From 1983 to 1990 statistics from the poison control centers showed one death from vitamin overdose. In the few instances where illnesses resulted from supplements, clear abuse over a long period of time was demonstrated. In contrast, there are hundreds of deaths on record where patients died from drugs--not just overdoses, but when taken in prescribed quantities as well.
Last year the Dietary Supplement Act of 1992 was passed. It imposed a one year moratorium on the FDA's interpretation of NLEA so rational legislation could be drafted to protect consumers' freedom of choice.

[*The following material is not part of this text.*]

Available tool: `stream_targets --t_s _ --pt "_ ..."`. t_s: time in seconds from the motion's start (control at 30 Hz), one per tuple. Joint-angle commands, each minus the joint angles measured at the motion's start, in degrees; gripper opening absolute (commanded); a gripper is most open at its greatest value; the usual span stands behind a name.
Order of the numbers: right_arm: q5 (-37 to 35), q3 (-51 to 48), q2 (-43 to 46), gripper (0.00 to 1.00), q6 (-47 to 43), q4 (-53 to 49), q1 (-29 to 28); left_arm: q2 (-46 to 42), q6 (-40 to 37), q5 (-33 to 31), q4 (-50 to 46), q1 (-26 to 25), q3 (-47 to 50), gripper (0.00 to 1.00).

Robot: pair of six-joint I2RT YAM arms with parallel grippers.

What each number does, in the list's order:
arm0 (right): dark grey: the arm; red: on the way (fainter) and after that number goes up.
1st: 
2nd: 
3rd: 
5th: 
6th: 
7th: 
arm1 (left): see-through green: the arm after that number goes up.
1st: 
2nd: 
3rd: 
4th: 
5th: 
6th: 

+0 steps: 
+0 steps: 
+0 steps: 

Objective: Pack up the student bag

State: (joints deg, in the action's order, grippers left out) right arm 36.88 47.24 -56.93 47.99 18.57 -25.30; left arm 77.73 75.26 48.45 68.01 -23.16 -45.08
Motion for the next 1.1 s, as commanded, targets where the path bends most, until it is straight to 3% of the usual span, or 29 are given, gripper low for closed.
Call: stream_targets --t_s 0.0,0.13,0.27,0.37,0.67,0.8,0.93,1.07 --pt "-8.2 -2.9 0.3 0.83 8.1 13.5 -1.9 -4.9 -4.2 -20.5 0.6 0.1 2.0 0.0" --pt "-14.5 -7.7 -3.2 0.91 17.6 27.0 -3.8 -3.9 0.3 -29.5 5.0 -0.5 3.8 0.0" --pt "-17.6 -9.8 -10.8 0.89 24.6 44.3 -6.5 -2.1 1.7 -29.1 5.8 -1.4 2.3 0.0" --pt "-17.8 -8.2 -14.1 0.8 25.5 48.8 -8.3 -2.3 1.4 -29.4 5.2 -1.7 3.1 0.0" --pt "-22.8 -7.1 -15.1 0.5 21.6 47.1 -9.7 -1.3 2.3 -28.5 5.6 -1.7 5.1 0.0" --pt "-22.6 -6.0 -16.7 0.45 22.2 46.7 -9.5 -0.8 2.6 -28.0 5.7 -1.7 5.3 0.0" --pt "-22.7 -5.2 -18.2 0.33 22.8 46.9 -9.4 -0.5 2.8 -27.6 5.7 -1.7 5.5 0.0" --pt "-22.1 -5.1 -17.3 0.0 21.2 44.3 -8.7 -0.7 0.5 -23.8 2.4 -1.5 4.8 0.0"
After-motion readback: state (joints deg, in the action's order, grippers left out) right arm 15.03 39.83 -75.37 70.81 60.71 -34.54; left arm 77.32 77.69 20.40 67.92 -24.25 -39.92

Today, the FDA continues to ban manufacturers from making claims for nutrients. A few examples are folic acid and its ability to protect against neural tube defects, vitamin E and the reduction of heart disease, antioxidants and the risk reduction of some cancers, and the cardiac-protective benefits of omega-3 fatty acids. Anyone who reads the newspaper knows there are volumes of scientific evidence for the above examples, yet the FDA maintains it can prosecute any supplement manufacturer or retailer who provides consumers with copies of scientific studies, medical articles, or reports that mention the positive effects of dietary supplements.

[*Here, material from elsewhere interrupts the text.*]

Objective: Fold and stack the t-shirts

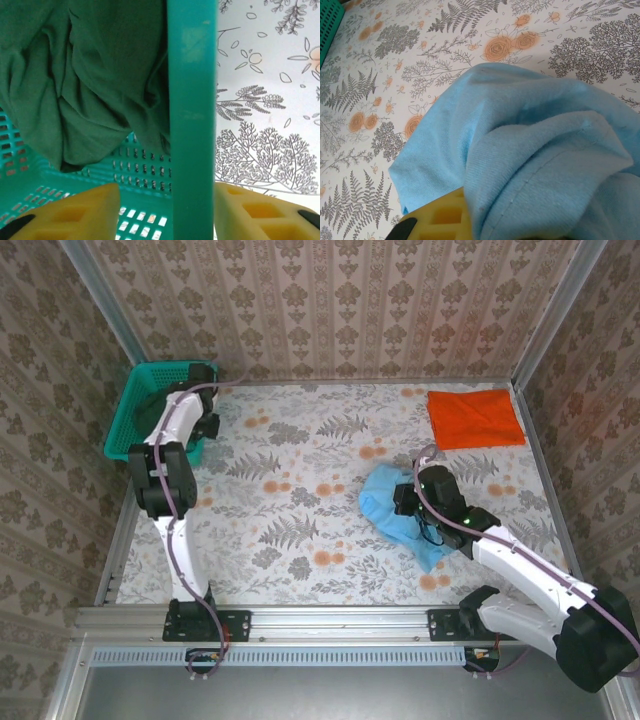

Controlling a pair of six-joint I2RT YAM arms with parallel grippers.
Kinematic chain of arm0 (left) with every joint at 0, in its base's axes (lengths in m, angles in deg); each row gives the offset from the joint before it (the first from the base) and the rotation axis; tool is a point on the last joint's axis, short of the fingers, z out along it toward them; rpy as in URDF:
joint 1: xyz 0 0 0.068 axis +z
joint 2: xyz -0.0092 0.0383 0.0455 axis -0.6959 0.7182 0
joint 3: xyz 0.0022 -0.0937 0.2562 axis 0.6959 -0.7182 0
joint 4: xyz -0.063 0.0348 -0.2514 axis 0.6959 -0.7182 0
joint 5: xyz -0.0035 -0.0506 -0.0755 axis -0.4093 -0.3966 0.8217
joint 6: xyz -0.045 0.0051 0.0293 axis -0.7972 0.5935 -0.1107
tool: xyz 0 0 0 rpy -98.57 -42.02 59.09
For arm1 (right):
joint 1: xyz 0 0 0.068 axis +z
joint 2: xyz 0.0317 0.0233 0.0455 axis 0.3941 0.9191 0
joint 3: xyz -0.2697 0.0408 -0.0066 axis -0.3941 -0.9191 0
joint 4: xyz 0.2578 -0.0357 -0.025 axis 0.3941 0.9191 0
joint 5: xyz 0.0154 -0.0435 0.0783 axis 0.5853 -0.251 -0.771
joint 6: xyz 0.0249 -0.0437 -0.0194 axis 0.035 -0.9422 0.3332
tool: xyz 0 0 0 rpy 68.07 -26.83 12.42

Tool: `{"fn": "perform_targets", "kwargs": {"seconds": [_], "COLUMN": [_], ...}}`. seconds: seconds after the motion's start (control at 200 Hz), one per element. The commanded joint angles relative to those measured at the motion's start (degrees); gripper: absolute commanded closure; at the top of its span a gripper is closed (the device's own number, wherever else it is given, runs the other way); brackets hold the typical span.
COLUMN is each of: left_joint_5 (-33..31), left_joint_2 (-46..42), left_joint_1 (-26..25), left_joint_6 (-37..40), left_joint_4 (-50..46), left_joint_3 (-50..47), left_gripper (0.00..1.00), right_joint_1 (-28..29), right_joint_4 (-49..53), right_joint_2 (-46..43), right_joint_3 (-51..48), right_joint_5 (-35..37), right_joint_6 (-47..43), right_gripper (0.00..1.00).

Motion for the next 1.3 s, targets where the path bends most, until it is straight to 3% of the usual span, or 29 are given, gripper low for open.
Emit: {"fn": "perform_targets", "kwargs": {"seconds": [0.0,0.185,0.34,0.545,0.605,0.695,0.775,0.86,0.925,1.08,1.205,1.295], "left_joint_5": [0.04,1.53,5.5,9.34,9.47,9.62,11.89,17.5,20.45,24.67,29.17,30.73], "left_joint_2": [-5.99,-15.78,-28.3,-41.49,-43.24,-43.67,-42.59,-42.29,-42.47,-43.18,-41.22,-38.8], "left_joint_1": [-3.56,-13.85,-21.53,-22.91,-22.94,-22.93,-22.91,-22.89,-25.84,-32.52,-39.02,-42.56], "left_joint_6": [-1.31,-7.71,-15.64,-23.05,-24.66,-26.36,-28.58,-29.96,-30.42,-30.96,-32.56,-34.99], "left_joint_4": [-4.12,-7.55,-3.0,1.24,1.46,1.09,0.69,2.81,4.37,7.61,10.69,14.54], "left_joint_3": [3.76,6.67,-0.24,-11.43,-14.5,-18.17,-21.33,-26.4,-31.09,-39.33,-44.66,-48.13], "left_gripper": [0.27,0.14,0.07,0.05,0.05,0.05,0.04,0.03,0.03,0.12,0.23,0.24], "right_joint_1": [-0.11,1.12,6.25,7.1,7.03,6.54,3.73,-0.93,-3.24,-4.45,-4.55,-4.51], "right_joint_4": [1.89,8.55,13.74,15.38,17.92,24.53,29.44,28.45,25.32,21.6,14.65,12.92], "right_joint_2": [0.19,0.3,0.3,7.76,13.9,25.79,33.42,33.55,29.35,19.07,17.38,20.3], "right_joint_3": [3.66,13.11,25.53,36.24,40.15,47.8,52.64,49.21,42.83,27.14,16.97,14.85], "right_joint_5": [-1.2,-3.65,-4.42,-8.93,-6.93,-1.93,0.43,-2.53,-3.91,-4.28,-8.46,-9.94], "right_joint_6": [-0.16,1.05,0.33,3.24,1.74,-1.28,-1.68,0.07,0.51,0.09,1.56,2.13], "right_gripper": [1.0,1.0,1.0,0.99,0.85,0.39,0.27,0.24,0.22,0.22,0.33,0.44]}}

As mentioned previously, the FDA interprets the NLEA to give them the right to make amino acids available by prescription only. They point to L-tryptophan as to how dangerous amino acids can be. It is this author's opinion that the ban on L-tryptophan is ludicrous. How can Americans take an amino acid safely for over 30 years and then suddenly get sick. Clearly, those people who contracted eosinophilia myalgia were not taking real tryptophan, but a contaminated copy. Yet the FDA continues to keep it off the market. At the same time, manufacturers can add it to infant and pet foods. Have you seen any babies or animals get eosinophilia myalgia lately? I haven't. Uncontaminated tryptophan is an exceedingly safe substance. I am baffled as to what motivates these folks.

If S784 and HR1709 are not passed, herbal medicine will be in deep trouble. We are starting to see excellent studies on the benefits of a wide variety of herbs. The last thing Americans need in the coming years is for the FDA to shut down an entire industry that could potentially save us billions of dollars in healthcare costs. The FDA's pattern of suppressing large bodies of knowledge and preventing citizens from getting this information to make their own decisions on how to improve their health is unforgivable.

The following is a quote from the congressional record in the Senate from April 7, 1993: "In sum, over the past 30 years, FDA has tried to prevent consumer education regarding the disease prevention properties of vitamin A, vitamin C, vitamin E and other dietary supplements, and at times has attempted to assert that many of these products were unsafe. At the same time the agency has readily allowed people to eat conventional food products that are high in saturated fat, cholesterol, caffeine, and calories, or that have few important vitamins and minerals." With friends like this, who needs enemies? A quote from Senator Hatch's literature on S784 sums it up nicely: "The agency's position is not only absurd, it is dangerous."